• Task to carry out
Return all lines in the material below that contain "base".

--- START ---

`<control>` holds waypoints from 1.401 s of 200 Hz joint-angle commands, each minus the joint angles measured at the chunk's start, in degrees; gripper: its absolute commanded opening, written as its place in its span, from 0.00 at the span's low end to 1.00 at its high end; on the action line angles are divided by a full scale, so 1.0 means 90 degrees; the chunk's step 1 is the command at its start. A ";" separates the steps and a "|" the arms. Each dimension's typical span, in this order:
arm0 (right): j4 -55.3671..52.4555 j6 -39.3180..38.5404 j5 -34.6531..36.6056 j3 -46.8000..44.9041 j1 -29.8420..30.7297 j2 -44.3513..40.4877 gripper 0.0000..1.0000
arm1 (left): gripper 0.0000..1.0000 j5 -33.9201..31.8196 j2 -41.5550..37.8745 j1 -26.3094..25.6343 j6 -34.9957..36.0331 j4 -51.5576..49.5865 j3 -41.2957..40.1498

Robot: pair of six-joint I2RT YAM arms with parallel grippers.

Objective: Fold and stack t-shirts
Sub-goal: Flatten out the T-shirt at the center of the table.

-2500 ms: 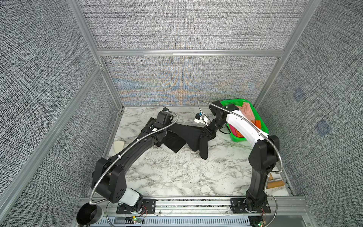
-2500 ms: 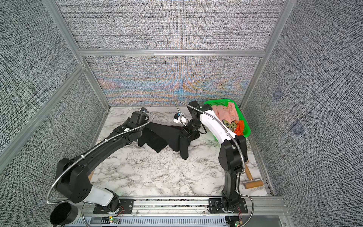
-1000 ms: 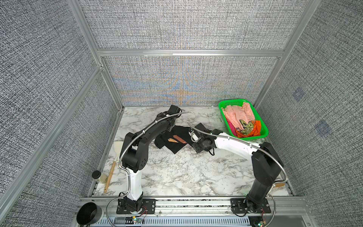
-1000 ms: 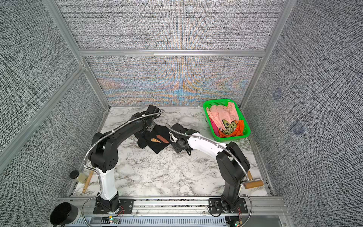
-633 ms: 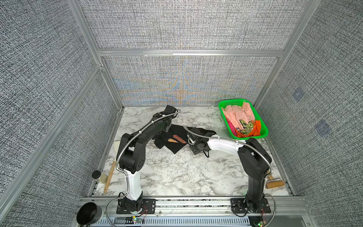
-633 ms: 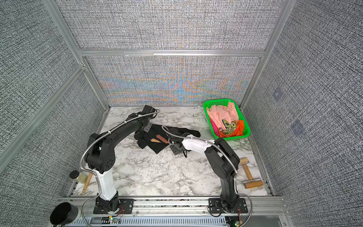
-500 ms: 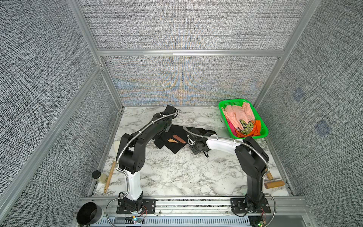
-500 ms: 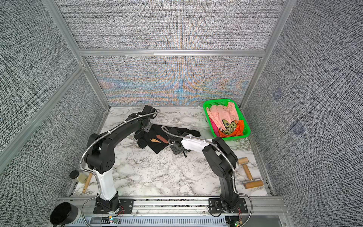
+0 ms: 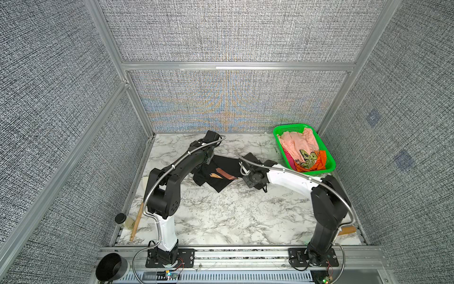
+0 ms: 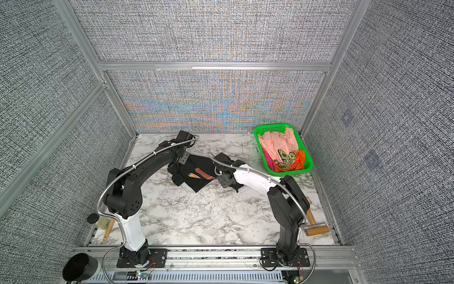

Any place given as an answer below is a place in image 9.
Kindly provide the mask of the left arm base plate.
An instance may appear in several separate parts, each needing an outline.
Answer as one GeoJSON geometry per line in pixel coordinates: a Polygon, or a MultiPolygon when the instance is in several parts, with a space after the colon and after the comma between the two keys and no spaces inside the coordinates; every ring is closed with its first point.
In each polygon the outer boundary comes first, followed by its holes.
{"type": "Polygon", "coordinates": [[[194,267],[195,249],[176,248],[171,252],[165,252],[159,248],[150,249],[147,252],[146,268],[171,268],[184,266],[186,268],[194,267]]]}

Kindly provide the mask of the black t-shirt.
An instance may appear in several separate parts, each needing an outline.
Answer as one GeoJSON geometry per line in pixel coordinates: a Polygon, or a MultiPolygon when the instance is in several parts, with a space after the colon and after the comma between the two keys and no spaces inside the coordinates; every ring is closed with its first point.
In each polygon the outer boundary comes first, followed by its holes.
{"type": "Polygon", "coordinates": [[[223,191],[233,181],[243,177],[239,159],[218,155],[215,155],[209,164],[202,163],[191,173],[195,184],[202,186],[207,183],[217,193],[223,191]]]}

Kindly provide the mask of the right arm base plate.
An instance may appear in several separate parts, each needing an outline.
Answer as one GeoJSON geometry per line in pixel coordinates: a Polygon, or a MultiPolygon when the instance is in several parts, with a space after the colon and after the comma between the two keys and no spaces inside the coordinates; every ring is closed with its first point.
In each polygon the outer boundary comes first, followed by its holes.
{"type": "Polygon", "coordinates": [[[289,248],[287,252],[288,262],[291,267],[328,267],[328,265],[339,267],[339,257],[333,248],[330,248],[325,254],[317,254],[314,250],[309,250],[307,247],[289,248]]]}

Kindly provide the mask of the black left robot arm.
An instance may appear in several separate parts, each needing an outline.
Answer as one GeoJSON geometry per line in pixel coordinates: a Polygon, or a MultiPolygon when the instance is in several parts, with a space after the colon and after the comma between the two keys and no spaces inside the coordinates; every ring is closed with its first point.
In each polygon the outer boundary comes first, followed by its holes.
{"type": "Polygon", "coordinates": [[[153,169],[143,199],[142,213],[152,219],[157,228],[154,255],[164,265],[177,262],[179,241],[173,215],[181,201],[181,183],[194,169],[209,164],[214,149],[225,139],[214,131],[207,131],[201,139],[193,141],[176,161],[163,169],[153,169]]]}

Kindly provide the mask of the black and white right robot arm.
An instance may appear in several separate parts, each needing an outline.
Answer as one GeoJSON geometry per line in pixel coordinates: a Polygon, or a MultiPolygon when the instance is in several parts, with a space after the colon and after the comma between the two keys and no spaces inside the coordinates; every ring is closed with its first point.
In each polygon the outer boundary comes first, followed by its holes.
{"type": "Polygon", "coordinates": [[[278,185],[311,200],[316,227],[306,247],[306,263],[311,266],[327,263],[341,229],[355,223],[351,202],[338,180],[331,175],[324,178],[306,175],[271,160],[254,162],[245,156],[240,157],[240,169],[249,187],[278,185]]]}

--- END ---
--- START ---

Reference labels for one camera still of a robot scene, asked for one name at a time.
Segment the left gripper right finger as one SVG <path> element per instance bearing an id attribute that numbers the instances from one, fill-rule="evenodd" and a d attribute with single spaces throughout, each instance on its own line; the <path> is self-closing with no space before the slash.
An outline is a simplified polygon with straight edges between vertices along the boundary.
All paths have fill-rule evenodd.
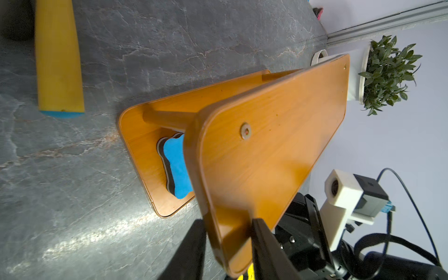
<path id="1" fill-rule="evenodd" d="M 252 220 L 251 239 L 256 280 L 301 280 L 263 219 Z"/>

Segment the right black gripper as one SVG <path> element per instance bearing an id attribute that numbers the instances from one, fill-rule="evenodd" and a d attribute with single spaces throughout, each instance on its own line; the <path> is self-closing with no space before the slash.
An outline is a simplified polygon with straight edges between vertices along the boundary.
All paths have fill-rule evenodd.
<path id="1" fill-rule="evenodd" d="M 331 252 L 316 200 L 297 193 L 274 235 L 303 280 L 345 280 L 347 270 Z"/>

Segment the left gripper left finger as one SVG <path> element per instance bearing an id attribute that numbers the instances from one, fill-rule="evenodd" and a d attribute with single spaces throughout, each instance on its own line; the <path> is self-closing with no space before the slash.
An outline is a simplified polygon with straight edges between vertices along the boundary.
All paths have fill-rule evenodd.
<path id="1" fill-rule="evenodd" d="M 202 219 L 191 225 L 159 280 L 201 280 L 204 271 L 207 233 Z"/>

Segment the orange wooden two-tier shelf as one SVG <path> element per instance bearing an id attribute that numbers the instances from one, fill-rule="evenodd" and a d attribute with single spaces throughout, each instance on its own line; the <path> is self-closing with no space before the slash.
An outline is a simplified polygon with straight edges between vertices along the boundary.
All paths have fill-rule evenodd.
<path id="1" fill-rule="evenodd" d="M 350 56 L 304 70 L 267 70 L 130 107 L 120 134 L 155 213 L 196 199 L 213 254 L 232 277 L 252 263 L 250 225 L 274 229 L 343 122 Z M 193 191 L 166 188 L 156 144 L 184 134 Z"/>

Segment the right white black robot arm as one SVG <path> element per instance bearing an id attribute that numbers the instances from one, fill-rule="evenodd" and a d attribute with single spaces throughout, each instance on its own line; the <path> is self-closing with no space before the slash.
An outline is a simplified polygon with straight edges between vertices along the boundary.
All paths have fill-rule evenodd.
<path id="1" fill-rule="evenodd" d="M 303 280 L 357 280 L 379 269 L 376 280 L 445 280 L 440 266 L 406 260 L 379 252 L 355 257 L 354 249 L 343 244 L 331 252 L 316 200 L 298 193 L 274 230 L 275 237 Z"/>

--- END ---

• Solution for this problem
Kindly provide the mask of the left arm base plate.
Kindly provide the mask of the right arm base plate.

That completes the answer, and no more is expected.